Repeat exactly the lines below that lie between the line with "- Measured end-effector" and the line with "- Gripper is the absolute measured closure", counting both of those lines as part of the answer.

-*-*-

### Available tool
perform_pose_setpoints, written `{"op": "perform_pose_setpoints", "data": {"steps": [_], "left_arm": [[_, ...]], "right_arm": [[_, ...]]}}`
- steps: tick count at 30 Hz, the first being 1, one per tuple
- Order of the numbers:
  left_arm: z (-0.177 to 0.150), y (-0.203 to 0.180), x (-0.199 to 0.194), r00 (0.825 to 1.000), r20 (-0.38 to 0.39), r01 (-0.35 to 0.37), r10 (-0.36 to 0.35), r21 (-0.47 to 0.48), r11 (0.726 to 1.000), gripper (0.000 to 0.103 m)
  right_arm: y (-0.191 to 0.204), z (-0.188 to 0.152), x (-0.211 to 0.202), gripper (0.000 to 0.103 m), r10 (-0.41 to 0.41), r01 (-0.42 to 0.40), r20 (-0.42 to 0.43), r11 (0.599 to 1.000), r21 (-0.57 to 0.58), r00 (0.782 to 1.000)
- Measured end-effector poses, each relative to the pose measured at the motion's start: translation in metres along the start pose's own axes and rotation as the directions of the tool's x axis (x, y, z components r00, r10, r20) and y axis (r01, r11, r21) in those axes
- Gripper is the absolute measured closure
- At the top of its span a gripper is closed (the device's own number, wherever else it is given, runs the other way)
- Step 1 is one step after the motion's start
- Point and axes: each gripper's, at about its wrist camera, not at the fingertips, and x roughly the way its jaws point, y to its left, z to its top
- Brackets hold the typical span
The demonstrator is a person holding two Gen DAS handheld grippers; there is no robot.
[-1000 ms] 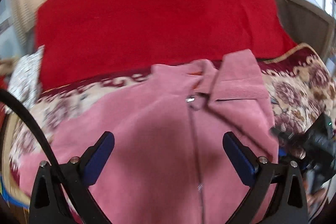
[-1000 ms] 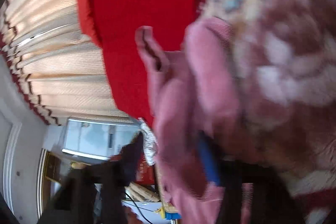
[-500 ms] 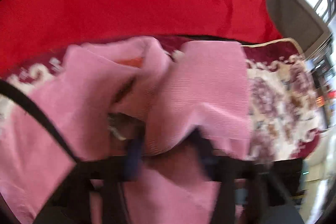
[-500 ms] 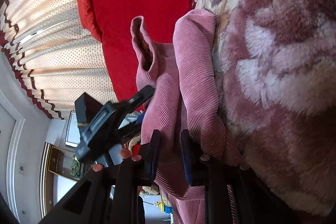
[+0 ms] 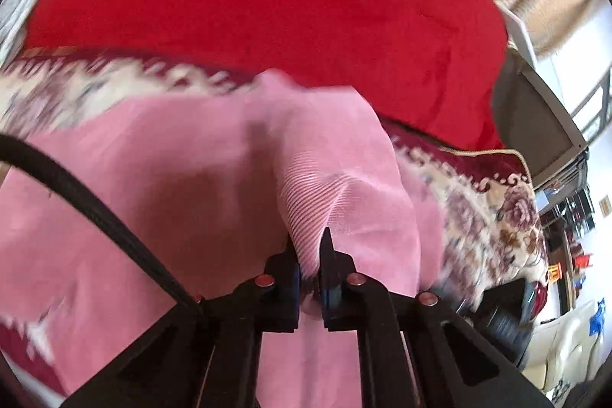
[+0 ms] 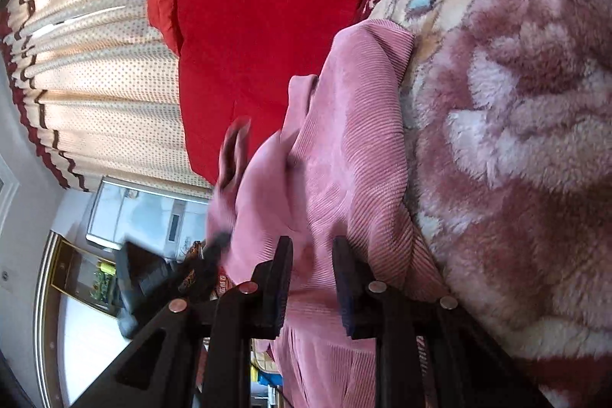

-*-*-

• **OUTPUT FOR THIS TASK**:
- Measured end-effector poses, each relative to the pose measured at the motion's start: translation in metres along the start pose's own axes and rotation as the directions of the tool's x axis (x, y, z components r00, r10, r20) and y axis (r01, r11, r21) in those axes
- Gripper is the absolute measured closure

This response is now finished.